Gay Nazi Sex Vicar in Schoolgirl Knickers Vice Disco Lawnmower Shock!
« In the thick of itRotterdam »

Comrades

  Thu 12th November 2015

The students are out en masse, inoffensively group-absorbed, all long a's and lingerie tops; do we have to faces on some of them as a man conducts them with a waving hand into tequila shots. The Left Hand Miniskirt Hold Manoeuvre as girls go flimsily up the stairs.

To some extent it's been about the drink these last two weeks. There's been a bloggy congeries, from Exile asking a question of Furtheron and then a comment of mine prompting a post of his. There was also Will Self's fascinating essay on nicotine in the Guardian a couple of weeks ago. Nicotine, he said, is like heroin and crack: you're in a permanent state of withdrawal.

Our local paper unwittingly caught my mood too. It reported on a list of the fifty local authorities with the highest level of A&E admissions which were recorded as being connected with alcohol. We came forty-first out of about six hundred.


I am mid-email in the office where I do a bit of reception work each week. The clients have all had their talking-to, and it is just me, Maria José and the white noise of the photocopier.

"Can I say...", she hesitated, "something personal?" "Yes of course," I said, unworried. I find most people boring, and their hesitant preambles rarely lead to anything. "I notice you have not had a drink tonight." I am confused. We have access to a kitchen and I can get myself a drink at any time. "What... you mean..?" And then it dawned on me.

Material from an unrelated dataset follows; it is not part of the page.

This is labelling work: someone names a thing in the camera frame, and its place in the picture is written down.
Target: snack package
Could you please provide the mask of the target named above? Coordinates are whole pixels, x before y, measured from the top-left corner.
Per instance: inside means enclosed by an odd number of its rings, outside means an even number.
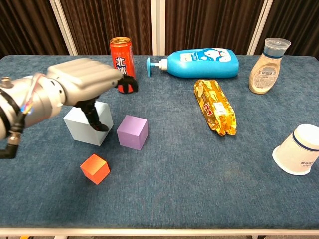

"Because I notice, you have not had a drink today."

"Oh alcohol, you mean?"

"Yes, alcohol. You have not had a drink of alcohol?"

"Er... yes I have," I said. "Oh well perhaps that is for you every day."

"I hope you don't mind," she continued, thwarted in her well-meant positive reinforcement. "No, no, not at all," I said. I couldn't think quickly enough of a follow-up that would make her feel unembarrassed, and she gathered together her kilos of files and bade me an over-smiled good evening.


A few days later, I am with what has become a regular coterie of sots. Nathaniel walks in. "Alright Nat? How are you?"

"Shit. I've been sacked. Well, suspended, but I'm going to be sacked."

He's a barman and has been helping himself to the top shelf. "'Do you want to see the CCTV?'" said [the landlord]. No, it's OK, I know what this is about. Can we get on with it?"

We tried to gee him up, but then he told us it's the fourth time he's been caught doing this. He said that he throws up most mornings. "I'm just afraid of what's going to happen." Behind his closed eyes he was looking upwards to avoid crying in front of us. "It's one of the best jobs I've ever had. I really like working there, and I've fucked it up." He gave up his resistance and went to the toilet.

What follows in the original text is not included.